Winners of a Tournament

Level: L3-L4 Topics: Simulation, Probability, Dynamic Programming, Recursion

Problem Statement

A knockout (single-elimination) tournament has N players, where N is a power of 2. Players are arranged in a bracket and play pairwise matches. The loser of each match is eliminated, and the winner advances. After log2(N) rounds, one player remains as the champion.
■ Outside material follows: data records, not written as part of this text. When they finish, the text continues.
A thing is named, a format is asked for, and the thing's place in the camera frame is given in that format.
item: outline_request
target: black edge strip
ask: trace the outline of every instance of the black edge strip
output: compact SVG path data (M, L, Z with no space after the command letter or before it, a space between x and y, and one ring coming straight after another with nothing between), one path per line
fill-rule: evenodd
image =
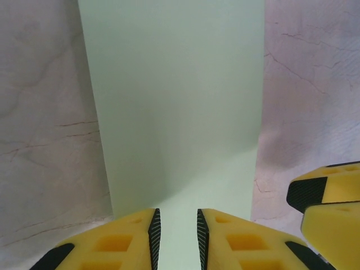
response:
M199 242L201 270L206 270L208 267L209 227L201 209L197 210L197 241Z
M75 245L72 243L54 247L35 263L30 270L55 270L74 247Z
M161 236L161 220L160 209L156 208L150 226L148 228L148 241L150 246L151 269L157 270L159 251L160 251L160 236Z
M331 167L345 166L345 165L358 164L358 163L360 163L360 161L353 161L353 162L347 162L347 163L332 164L332 165L329 165L329 166L326 166L326 167L331 168Z
M324 262L307 246L292 241L285 242L285 244L309 270L334 270L333 266Z
M293 181L289 185L286 201L304 213L309 205L320 204L325 192L327 177Z

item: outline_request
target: yellow plastic part
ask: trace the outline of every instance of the yellow plastic part
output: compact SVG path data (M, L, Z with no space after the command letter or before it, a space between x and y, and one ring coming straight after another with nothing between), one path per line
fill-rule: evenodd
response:
M294 181L327 177L322 203L360 200L360 163L321 167Z
M310 206L301 231L337 270L360 269L360 202Z
M306 246L301 239L217 210L202 213L209 228L207 270L308 270L285 245Z
M147 209L75 235L58 244L75 248L56 270L151 270Z

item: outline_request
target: white marble wall
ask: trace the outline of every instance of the white marble wall
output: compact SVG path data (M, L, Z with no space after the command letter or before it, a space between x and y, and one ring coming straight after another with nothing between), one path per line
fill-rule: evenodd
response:
M360 2L266 0L253 220L300 235L291 179L360 160ZM110 219L76 0L0 3L0 269Z
M301 236L289 182L360 160L360 1L266 0L263 127L252 219Z
M0 18L0 269L29 269L111 206L77 1Z

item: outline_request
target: black rubber grip pad
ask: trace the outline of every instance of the black rubber grip pad
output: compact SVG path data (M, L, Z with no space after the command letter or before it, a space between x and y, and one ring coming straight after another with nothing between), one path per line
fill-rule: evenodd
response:
M75 247L68 243L58 246L46 253L30 270L55 270Z
M157 270L160 251L161 220L160 209L156 208L150 226L148 228L148 240L150 244L151 269Z
M324 262L307 246L303 246L292 241L285 242L285 244L309 270L334 270L333 266Z
M206 270L208 267L209 227L201 209L197 210L197 240L199 242L201 270Z
M287 203L302 213L310 205L321 204L326 182L327 177L293 181L287 191Z
M339 163L339 164L333 164L333 165L329 165L327 167L338 167L338 166L345 166L345 165L351 165L351 164L358 164L360 163L360 161L353 161L353 162L347 162L347 163Z

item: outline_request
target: pale green rectangular object
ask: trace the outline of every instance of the pale green rectangular object
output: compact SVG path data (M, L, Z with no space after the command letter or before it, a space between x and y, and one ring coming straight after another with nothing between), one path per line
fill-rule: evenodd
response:
M79 5L114 215L161 207L159 269L200 269L196 209L250 218L264 2Z

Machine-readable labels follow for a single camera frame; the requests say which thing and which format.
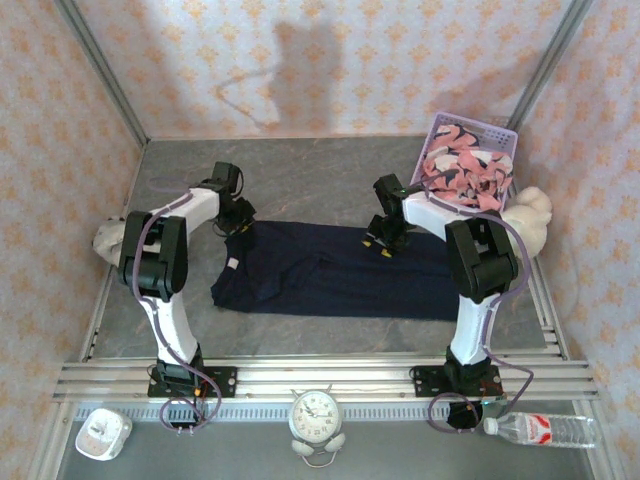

You are given a probability matrix P where P[i][j] is the probability that player i beats player j in a head-to-head match.

Solve two variants:

(Easy) Deterministic: All probabilities are 0 or 1 (the outcome of every match is known in advance). Simulate the tournament and return the winner.
(Medium) Probabilistic: Probabilities are real numbers between 0 and 1. Compute the probability that each player wins the tournament. Return the player with the highest probability of winning.

Background & Constraints

N is a power of 2 (e.g., 2, 4, 8, 16).
P[i][j] + P[j][i] = 1 for all i != j.
P[i][i] is undefined (a player does not play against themselves).
Players are indexed 0 to N-1 and placed in bracket order: player 0 vs player 1, player 2 vs player 3, etc. in round 1.
For the probabilistic variant, matches are independent.

Examples

Deterministic (N=4):

Players: [0, 1, 2, 3]
P[0][1] = 1  (player 0 beats player 1)
P[2][3] = 0  (player 3 beats player 2)
P[0][3] = 1  (player 0 beats player 3)

Round 1: 0 beats 1, 3 beats 2. Round 2 (Final): 0 beats 3. Winner: Player 0

Probabilistic (N=4):

P[0][1] = 0.8, P[2][3] = 0.6
P[0][2] = 0.3, P[0][3] = 0.5
P[1][2] = 0.4, P[1][3] = 0.7

The probability that player 0 wins the tournament depends on whom they face in the final:

P(0 wins) = P(0 beats 1) * [P(2 beats 3) * P(0 beats 2) + P(3 beats 2) * P(0 beats 3)]
P(0 wins) = 0.8 * [0.6 * 0.3 + 0.4 * 0.5] = 0.8 * [0.18 + 0.20] = 0.8 * 0.38 = 0.304

Compute similarly for all players and return the one with the highest win probability.

Hints & Common Pitfalls

Deterministic case: Simply simulate round by round. Each round halves the number of players.
Probabilistic case: Use dynamic programming. Let dp[round][player] be the probability that this player is still alive at the start of the given round. In each round, a player advances only if they beat whoever they face, weighted by the probability that each possible opponent made it to that round.
The bracket structure determines who can face whom in each round. In round r, a player in position i can only face someone from the same "group" of size 2^r.
A common pitfall is incorrectly computing which opponents a player might face in later rounds. Be precise about the bracket groupings.

Follow-Up Questions

Complexity analysis: What is the time complexity of the probabilistic simulation? (Hint: with N players and log2(N) rounds, processing each round involves checking potential opponents within each bracket group.)